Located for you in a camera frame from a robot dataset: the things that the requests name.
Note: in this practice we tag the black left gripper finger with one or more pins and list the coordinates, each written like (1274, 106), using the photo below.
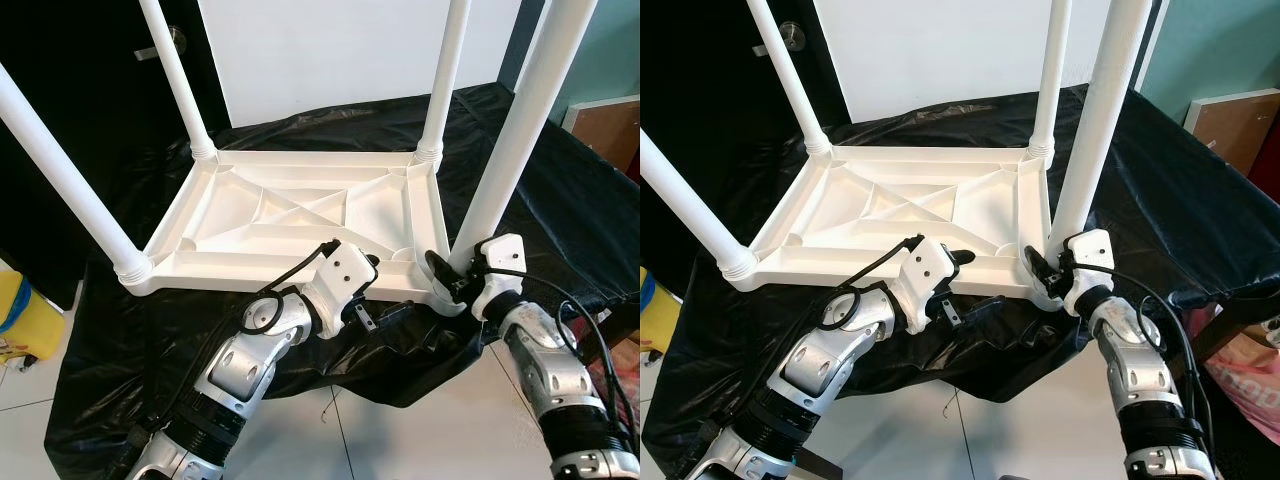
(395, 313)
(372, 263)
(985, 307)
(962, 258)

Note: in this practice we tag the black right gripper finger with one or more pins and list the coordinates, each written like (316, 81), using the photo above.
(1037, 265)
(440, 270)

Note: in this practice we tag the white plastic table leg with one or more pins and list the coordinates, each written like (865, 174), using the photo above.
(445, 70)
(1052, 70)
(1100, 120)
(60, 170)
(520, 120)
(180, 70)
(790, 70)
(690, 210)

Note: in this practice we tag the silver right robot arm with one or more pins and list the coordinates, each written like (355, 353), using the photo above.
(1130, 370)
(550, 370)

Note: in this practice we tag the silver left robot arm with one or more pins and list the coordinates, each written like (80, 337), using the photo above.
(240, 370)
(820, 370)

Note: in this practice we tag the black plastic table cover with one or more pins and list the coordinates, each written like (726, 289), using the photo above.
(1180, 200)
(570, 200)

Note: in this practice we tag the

-*-

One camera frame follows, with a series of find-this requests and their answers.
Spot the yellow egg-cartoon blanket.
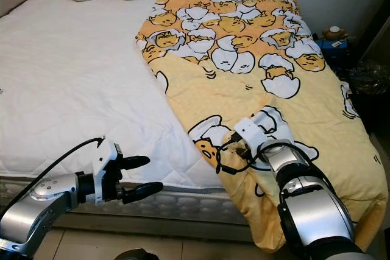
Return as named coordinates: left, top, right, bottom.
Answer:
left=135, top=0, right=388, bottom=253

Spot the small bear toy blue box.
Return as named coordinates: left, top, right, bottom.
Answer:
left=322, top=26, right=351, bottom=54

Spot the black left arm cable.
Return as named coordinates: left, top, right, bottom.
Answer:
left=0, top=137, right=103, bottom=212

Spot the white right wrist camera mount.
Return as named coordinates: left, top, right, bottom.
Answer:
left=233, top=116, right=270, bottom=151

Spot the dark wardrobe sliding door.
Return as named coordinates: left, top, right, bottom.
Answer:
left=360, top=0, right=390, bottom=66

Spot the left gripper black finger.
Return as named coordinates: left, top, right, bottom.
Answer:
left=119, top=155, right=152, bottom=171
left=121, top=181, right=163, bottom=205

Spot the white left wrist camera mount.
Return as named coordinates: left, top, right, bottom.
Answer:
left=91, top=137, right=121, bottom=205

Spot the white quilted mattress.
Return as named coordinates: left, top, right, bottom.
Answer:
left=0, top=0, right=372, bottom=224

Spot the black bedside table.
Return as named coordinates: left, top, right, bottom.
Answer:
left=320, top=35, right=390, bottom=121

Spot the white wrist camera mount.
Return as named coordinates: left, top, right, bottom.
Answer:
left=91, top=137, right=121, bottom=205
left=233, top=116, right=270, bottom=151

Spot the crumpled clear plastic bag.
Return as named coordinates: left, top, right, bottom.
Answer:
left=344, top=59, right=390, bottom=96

-*-

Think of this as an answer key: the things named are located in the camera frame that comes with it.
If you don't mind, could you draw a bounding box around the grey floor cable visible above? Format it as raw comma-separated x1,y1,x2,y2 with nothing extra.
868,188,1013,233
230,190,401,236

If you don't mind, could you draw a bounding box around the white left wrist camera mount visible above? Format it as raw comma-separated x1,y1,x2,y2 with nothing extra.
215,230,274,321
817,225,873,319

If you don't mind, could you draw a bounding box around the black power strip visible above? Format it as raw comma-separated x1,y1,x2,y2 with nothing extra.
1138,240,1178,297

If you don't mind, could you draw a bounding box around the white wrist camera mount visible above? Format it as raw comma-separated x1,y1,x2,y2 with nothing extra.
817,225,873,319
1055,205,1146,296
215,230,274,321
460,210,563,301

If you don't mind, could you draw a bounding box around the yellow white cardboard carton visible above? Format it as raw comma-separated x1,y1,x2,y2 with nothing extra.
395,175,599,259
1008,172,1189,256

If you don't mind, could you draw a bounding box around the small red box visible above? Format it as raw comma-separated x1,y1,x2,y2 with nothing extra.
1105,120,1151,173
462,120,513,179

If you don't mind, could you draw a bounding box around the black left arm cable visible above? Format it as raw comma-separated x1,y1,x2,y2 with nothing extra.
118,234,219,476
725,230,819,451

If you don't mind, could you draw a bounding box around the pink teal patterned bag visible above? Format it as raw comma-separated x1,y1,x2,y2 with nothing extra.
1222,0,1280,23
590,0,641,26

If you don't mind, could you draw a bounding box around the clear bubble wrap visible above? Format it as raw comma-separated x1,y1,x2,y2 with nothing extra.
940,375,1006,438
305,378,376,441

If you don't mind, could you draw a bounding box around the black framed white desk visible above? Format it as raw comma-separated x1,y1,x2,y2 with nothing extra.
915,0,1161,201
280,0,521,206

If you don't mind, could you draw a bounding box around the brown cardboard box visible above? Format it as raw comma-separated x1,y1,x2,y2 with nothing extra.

-*-

WORK REQUIRED
Find every line above where the word "things" occurs, and copy that line.

ANSWER FOR THIS EXERCISE
Located for you in a camera frame from a robot dataset: the things that the requests name.
Think of this as an answer key: the things named are located in the camera frame that comes with it.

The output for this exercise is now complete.